Fr Garnet wrote a letter in 1588 expressing the hope that his carpenter might someday enter the Society. It was not known when Owen became a Jesuit; there was no formal noviceship for him as he received his religious training in his intimate collaboration with Fr Garnet. However his final moments were quite clear. He accompanied Fr Garnet to Hinlip Hall, near Worcester, seeking shelter during the crisis provoked by the Gunpowder Plot to blow up Parliament. Although the plot was discovered and the conspirators apprehended, the Jesuits were blamed for the plot as the government hated the Jesuits.

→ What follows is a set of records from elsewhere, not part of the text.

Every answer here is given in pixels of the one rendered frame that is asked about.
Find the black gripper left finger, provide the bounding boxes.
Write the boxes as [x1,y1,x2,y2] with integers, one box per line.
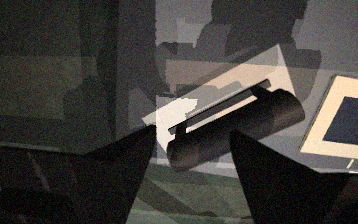
[0,125,157,224]

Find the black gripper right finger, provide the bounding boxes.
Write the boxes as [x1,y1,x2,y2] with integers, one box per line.
[230,130,358,224]

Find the cream square tile with dark blue centre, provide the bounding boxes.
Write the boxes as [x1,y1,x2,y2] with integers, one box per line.
[298,75,358,159]

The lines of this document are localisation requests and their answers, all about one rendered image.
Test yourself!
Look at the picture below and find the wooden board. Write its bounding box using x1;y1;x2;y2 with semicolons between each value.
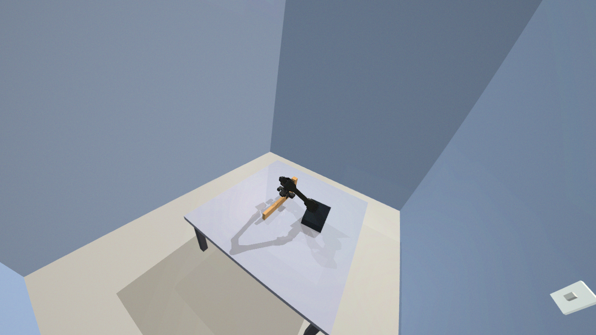
263;197;286;220

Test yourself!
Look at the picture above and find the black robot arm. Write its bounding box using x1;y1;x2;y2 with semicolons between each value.
279;176;319;213

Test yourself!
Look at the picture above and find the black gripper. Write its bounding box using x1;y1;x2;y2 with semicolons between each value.
277;186;295;199

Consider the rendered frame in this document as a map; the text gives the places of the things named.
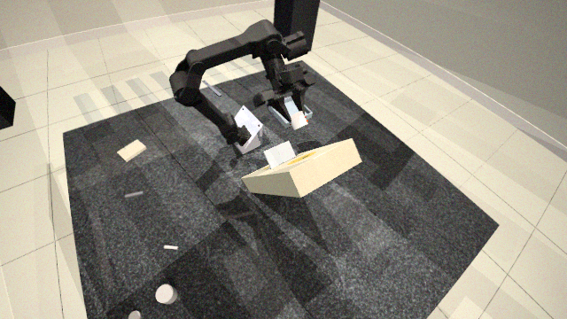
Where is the beige rectangular panel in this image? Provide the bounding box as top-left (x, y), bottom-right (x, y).
top-left (241, 138), bottom-right (361, 198)

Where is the white cylinder with two slots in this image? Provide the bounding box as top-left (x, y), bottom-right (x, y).
top-left (290, 111), bottom-right (308, 130)

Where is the beige short cylinder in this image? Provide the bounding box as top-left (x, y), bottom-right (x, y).
top-left (156, 284), bottom-right (178, 304)

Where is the cream flat rectangular block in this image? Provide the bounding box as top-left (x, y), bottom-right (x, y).
top-left (117, 140), bottom-right (147, 162)

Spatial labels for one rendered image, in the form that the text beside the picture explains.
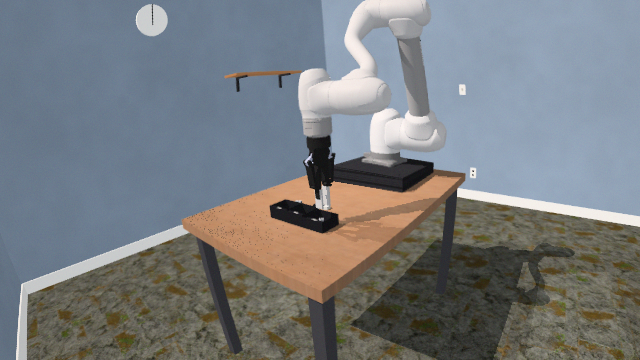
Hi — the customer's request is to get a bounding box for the black rack of three bins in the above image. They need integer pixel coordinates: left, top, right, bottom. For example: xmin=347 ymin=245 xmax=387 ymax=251
xmin=269 ymin=199 xmax=339 ymax=234

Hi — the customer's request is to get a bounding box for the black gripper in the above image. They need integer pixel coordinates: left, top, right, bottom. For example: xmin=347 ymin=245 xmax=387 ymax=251
xmin=303 ymin=135 xmax=335 ymax=209

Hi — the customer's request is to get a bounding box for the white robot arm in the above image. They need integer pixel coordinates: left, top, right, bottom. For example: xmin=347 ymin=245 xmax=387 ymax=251
xmin=298 ymin=0 xmax=447 ymax=167

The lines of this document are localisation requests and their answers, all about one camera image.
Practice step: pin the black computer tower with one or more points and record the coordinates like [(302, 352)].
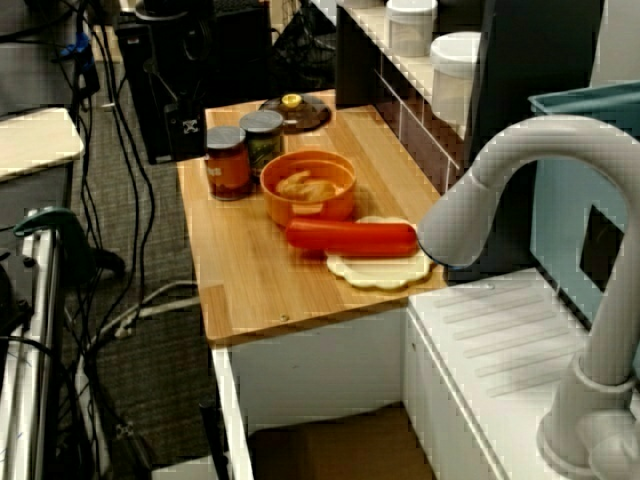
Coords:
[(140, 100)]

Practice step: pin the orange beans can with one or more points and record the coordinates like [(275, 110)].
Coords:
[(227, 170)]

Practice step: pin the yellow toy food piece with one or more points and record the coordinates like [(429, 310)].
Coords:
[(305, 187)]

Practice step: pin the brown lid with yellow knob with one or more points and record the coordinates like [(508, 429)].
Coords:
[(305, 117)]

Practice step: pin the large white lidded canister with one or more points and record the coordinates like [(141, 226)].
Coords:
[(450, 75)]

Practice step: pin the cream scalloped toy plate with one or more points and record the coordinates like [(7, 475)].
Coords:
[(380, 272)]

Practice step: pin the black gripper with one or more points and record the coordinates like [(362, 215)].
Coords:
[(189, 85)]

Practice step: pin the orange toy pot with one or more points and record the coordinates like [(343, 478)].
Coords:
[(310, 207)]

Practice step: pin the aluminium frame rail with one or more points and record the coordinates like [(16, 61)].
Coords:
[(40, 350)]

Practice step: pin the red orange plastic bowl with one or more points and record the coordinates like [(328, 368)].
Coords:
[(350, 237)]

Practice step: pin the small white lidded canister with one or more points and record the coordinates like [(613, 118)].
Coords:
[(410, 30)]

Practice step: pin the cream desk board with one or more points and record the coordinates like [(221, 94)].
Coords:
[(35, 145)]

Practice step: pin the dark tiled backsplash panel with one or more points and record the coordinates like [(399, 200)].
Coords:
[(400, 125)]

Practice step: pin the teal plastic bin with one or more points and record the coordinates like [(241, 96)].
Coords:
[(565, 200)]

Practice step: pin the green peas can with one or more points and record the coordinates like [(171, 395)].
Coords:
[(265, 145)]

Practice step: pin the dark grey upright post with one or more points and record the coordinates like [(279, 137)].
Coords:
[(530, 60)]

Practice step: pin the grey toy faucet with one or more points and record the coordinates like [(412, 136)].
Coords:
[(615, 325)]

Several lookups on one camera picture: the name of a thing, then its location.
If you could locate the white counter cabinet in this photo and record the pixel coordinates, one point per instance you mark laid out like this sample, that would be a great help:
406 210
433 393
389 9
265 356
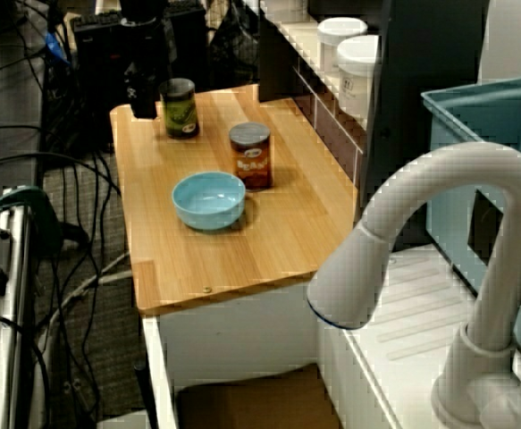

Fr Garnet and Bro Owen met Fr Oldcorne and Bro Ralph Ashley and all four went into hiding holes. The sheriff searched the house for several days without success until the two brothers were forced to leave their hiding place because of hunger and thirst. They tried to pretend to be priests but could not fool the priest-hunters who eventually tracked them down in one of the hiding places.

All four Jesuits were taken to London, and Bro Owen was put into Marshalsea Prison before they moved him to the Tower to be tortured. As the king’s men suspected that Bro Owen knew the location of all the hiding places and residences of priests, they tortured him to force him to uncover the Catholic underground, but Bro Owen did not betray those he had spent so much time protecting. He maintained his silence. The torturers intensified their torture by adding more weight to his feet for many days until his abdomen burst open and his intestines spilled out. Bro Owen lingered on for one more painful day before he died. The rack-master tried to cover up his excessive harsh behaviour and treatment by saying that Bro Owen committed suicide.

Bro Owen who was a clever and hard-working Jesuit remained courageous and faithful in his death.